Richard Powers’s The Time of Our Singing

ABOUT RACE IN America, about music in history, about atom bombs and “phantom mechanics”—curved space, loopy time, pure chance jump and flow—The Time of Our Singing is an astonishment but not a surprise. Richard Powers has been astounding us almost every other year since 1985, turning intellectual activity into imaginative literature in novels that ask homesick rangers and resident aliens to cope with everything from game theory, molecular biology, and artificial intelligence to such terrorisms as hostage taking and the behavior of “limited liability” corporations. We can no longer be surprised at whatever he dares to think in ink about.

Powers has been warming up for this novel in particular. Prisoner’s Dilemma (1988) ended with a son looking for his sick father, who had run away into the atomic desert of Los Alamos. The Gold Bug Variations (1991) needed Johann Sebastian Bach’s polyphony to crack the genetic code. And Operation Wandering Soul (1993) brought the nonwhite Third World home, to a pediatrics ward in a public hospital in Watts, Los Angeles. As if these sight lines were to triangulate on the American unmentionable—mixed race: “There isn’t a horse alive that’s purebred”—we now have the Stroms.

David Strom is a German Jew who has escaped the Nazi net to profess physics at Columbia University in New York, where his ability “to imagine what goes on inside the smallest matter’s core,” to hear the “harmonies in time” of forces and fields that curve and flow, will be useful during the war to atomic scientists like Rabi, Bethe, Pauli, Von Neumann, Szilard, Teller, and Fermi—“all of them boys, caught up in pure performance. The permanent urge to find and release.” On Easter Sunday 1939, at the Lincoln Memorial in Washington, D.C., David Strom meets Delia Daley.

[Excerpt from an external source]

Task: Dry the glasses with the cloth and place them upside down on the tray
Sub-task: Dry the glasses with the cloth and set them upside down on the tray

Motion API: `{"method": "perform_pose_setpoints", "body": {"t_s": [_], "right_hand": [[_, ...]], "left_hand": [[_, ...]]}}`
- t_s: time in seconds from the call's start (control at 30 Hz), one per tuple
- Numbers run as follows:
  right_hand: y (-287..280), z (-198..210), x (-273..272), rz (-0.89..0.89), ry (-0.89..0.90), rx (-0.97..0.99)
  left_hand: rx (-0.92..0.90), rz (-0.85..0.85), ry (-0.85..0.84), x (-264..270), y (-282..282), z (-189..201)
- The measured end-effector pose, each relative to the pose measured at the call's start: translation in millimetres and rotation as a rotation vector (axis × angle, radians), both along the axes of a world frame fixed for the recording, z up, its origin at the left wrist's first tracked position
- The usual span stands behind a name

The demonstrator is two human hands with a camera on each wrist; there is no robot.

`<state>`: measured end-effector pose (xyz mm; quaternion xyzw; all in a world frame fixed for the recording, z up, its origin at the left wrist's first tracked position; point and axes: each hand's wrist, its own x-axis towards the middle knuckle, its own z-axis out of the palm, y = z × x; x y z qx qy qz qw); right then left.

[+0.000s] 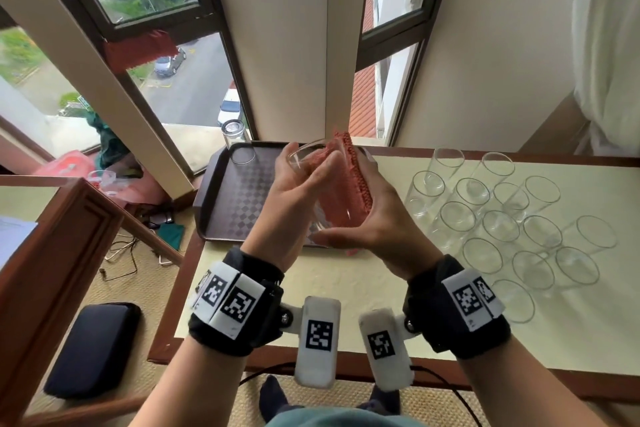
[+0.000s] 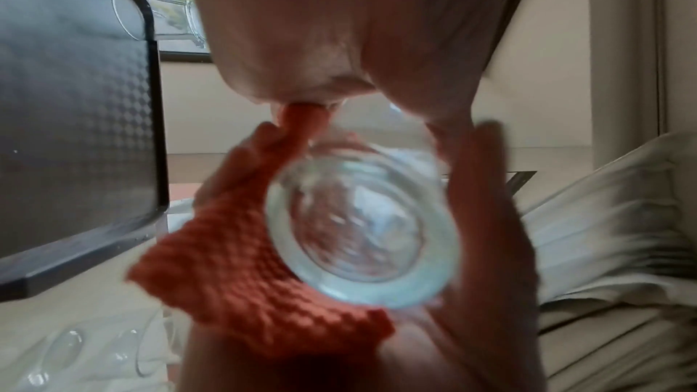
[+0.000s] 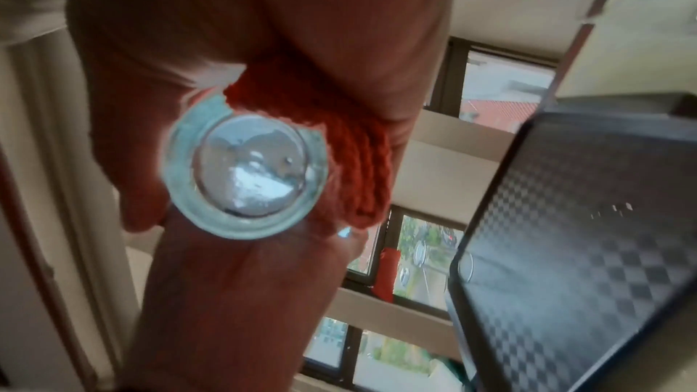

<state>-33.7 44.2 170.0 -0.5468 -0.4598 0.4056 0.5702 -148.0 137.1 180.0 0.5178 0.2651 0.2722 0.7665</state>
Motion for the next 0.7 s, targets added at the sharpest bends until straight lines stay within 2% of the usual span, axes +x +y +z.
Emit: {"method": "perform_pose_setpoints", "body": {"t_s": [0.1,0.17,0.23,0.37,0.43,0.5,0.6,0.7], "right_hand": [[-3.9,1.8,-0.5,0.096,0.201,-0.020],[-4.7,5.1,1.5,0.103,0.228,-0.021],[-3.3,8.5,2.6,0.039,0.139,-0.010],[2.2,2.1,0.2,-0.111,-0.231,0.016],[3.4,-2.2,-3.3,-0.124,-0.292,0.031],[2.7,-4.6,-2.8,-0.085,-0.231,0.007],[-2.4,-10.0,-1.4,0.028,-0.026,-0.080],[-3.8,-14.3,0.1,0.073,0.117,-0.106]], "left_hand": [[0.085,-0.038,-0.012,0.4,-5.3,7.2],[0.136,-0.064,0.019,-2.5,-5.6,8.2],[0.144,-0.060,0.025,-5.1,-1.8,4.6],[0.024,0.001,0.004,-2.9,4.1,-1.6],[0.031,-0.011,0.014,-0.8,1.8,-2.2],[0.030,-0.032,0.020,-1.2,-0.9,-4.9],[-0.014,-0.010,0.027,-6.0,-5.5,-12.7],[-0.039,-0.080,0.002,-11.2,-8.4,-18.7]]}}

Delia is the brilliant daughter of a black Philadelphia doctor; she is also a daytime hospital nurse, a nighttime music student, and a part-time singer in church choirs, with a sound “that could fix the broken world.” She should have had a concert career except that she arrived at the conservatory for her audition wearing the wrong skin. And she’s come to the nation’s capital for the same reason as David and 75,000 other people—to hear Marian Anderson sing in spite of the Daughters of the American Revolution. Against all odds, David and Delia decide to start their own revolution: “Maybe they could make an America more American than the one the country has for centuries lied to itself about being.”

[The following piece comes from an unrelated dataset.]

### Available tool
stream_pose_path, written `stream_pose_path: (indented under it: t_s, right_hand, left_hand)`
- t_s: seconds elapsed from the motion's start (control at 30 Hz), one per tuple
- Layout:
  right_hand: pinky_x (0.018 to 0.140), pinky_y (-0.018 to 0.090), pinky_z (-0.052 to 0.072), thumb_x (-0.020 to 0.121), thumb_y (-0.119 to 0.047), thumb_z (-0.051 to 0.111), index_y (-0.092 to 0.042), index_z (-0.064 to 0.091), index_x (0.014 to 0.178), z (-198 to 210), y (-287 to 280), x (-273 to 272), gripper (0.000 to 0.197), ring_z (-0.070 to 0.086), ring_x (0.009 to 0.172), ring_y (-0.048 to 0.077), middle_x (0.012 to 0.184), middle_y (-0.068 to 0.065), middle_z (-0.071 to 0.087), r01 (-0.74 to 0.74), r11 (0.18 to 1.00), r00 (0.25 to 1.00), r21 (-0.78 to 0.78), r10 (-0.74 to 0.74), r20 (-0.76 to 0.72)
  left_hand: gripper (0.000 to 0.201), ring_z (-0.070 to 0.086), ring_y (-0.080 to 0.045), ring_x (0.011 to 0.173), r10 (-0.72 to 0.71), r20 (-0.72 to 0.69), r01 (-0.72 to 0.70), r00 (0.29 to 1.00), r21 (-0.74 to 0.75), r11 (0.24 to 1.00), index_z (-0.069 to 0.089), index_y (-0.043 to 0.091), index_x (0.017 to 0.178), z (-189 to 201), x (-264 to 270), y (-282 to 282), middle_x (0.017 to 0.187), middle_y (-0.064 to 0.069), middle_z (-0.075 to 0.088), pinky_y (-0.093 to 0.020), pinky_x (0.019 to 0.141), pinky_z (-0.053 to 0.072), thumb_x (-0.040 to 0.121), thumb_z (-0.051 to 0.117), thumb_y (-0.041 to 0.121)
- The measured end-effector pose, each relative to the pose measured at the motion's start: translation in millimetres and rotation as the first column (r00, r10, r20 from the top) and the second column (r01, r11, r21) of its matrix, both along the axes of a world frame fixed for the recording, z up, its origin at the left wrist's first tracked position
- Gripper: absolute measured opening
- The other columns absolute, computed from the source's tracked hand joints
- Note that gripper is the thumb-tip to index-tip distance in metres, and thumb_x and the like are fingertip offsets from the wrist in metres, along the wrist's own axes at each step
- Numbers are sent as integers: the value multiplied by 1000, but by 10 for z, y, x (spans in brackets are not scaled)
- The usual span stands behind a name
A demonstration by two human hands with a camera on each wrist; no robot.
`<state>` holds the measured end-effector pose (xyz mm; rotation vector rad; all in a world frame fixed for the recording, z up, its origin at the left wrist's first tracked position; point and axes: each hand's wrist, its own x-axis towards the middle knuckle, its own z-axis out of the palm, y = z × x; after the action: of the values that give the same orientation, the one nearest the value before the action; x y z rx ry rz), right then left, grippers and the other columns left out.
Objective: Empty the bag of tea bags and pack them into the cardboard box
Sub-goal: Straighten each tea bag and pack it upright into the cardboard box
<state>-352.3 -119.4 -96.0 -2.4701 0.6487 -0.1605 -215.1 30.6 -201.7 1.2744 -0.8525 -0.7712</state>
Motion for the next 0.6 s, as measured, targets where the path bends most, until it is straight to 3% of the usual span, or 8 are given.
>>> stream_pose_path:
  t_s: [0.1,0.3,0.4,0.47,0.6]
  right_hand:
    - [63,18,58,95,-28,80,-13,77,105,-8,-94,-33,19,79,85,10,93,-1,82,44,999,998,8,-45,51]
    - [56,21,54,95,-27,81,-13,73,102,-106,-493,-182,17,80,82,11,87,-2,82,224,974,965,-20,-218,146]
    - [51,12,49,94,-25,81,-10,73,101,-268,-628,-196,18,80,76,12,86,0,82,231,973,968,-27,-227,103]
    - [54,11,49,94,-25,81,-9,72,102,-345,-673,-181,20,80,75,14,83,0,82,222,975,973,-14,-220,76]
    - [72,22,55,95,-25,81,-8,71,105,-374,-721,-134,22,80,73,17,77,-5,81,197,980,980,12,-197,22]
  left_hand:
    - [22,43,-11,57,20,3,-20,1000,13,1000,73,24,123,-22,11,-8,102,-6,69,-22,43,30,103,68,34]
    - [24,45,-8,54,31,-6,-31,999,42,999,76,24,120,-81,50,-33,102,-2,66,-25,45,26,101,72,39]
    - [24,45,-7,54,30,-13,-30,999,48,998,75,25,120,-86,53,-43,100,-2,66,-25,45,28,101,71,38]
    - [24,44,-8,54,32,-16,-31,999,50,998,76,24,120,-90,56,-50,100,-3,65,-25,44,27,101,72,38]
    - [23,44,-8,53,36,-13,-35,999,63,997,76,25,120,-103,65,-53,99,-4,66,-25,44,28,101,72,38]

At least they make three more Americans: Jonah, “a year older, a shade lighter,” than his brother, Joey, followed by their darker little sister, Ruth. And so long as all five are gathered around a piano in their derelict house in the northwest borderlands of Manhattan, playing “Crazed Quotations”—a musical game born of David and Delia’s shared belief that “any two melodies could fit together, given the right twists of tempo and turns of key” and that, as Delia imagines it, “in the only world worth reaching, everyone owns all song”—they seem safe enough. But outside, “ever downward, from crazed to numb,” race trumps love “as surely as it colonized the loving mind.” These “halfbreed” children must sing not only for their supper but also for their mother, burned alive in an explosion before she has finished making her music.

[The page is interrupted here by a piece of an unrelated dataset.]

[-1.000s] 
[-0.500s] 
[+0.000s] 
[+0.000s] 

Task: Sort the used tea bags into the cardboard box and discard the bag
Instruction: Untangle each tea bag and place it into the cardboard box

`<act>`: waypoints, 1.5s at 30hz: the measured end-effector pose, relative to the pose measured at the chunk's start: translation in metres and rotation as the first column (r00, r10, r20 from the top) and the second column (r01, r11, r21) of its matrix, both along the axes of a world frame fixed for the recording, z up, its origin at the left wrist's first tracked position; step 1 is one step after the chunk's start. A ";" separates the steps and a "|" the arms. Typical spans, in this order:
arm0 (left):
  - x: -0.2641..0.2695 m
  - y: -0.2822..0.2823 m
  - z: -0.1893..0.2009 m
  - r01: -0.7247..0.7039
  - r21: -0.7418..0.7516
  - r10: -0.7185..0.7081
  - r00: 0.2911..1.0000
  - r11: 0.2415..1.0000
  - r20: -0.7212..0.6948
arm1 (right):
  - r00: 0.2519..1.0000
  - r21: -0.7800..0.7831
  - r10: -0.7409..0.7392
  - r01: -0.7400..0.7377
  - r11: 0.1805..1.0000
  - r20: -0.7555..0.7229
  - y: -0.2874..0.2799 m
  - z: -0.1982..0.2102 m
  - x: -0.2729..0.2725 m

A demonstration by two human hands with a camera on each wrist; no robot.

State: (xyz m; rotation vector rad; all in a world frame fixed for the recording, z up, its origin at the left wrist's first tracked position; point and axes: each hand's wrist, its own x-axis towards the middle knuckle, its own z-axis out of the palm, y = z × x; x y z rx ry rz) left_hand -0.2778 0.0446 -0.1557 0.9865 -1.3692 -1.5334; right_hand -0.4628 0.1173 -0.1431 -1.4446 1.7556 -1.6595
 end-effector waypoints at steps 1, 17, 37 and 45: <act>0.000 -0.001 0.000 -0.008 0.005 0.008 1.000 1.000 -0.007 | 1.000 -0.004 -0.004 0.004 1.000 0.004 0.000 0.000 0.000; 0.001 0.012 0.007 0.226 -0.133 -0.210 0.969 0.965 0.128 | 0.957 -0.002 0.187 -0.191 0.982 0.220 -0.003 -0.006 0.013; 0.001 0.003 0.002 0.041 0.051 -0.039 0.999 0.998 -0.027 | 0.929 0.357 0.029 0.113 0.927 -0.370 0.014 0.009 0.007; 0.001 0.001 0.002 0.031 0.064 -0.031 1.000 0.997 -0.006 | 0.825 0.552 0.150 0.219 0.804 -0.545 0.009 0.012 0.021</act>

“Honey-wheat” Jonah, sent away to music school in Boston at the insistence of Albert Einstein himself, is best at performing “whiteness,” at singing Stockhausen and Schubert and even Palestrina, regressing in harmonic history throughout the novel, all the way back to Gregorian chant, as if his very own backyard hadn’t grown a wonderful bastard music of spirit hollers, cabin songs, field calls, gutbucket, rag, blues, jazz, and scat. “Muddy milk” Joey, his sometime accompanist, has a harder time hiding out in concert halls from an America at race war. On one occasion, he finds himself playing show tunes in an Atlantic City dive. On another, more usefully, in a freedom school in Oakland, California, he teaches old stuff to street kids weaned on rap, for the first time doing work “that wouldn’t have been done if I wasn’t doing it.”

Ruth? She has always lived in the burning world, the real history that torched her mother. While Jonah (“Orpheus in reverse”) sings his way to the monastery, Ruth’s history agonizes onward, from Marian Anderson to the Million Man March, with full stops at Emmett Till, “Bull” Connor, Medgar Evers, Birmingham, Newark, and Watts. Watts is where Jonah finally reads the score. So much for the Cloisters and unicorns. But Ruth is a Black Panther. It’s her freedom school where Joey ends up teaching, and it’s her son, of all the black children lost in space-time, who will be found in the wavelengths of color and pitch in the “somewhen” of his Jewish grandfather.

This is a Richard Powers novel, after all, and as such it must bend our minds as gravity bends time. Einstein on general relativity intersects with Leibniz on music. If, as David Strom dies hoping, most galaxies would rather rotate counterclockwise, then traveling back in folded time is possible, but only if we’ve already been whenever. If time is always now, so is music, “an exercise in occult mathematics by a soul that doesn’t even know it’s counting.” And shame, too—shame is the very air we breathe, the normal respiration of our fearful tribal lungs.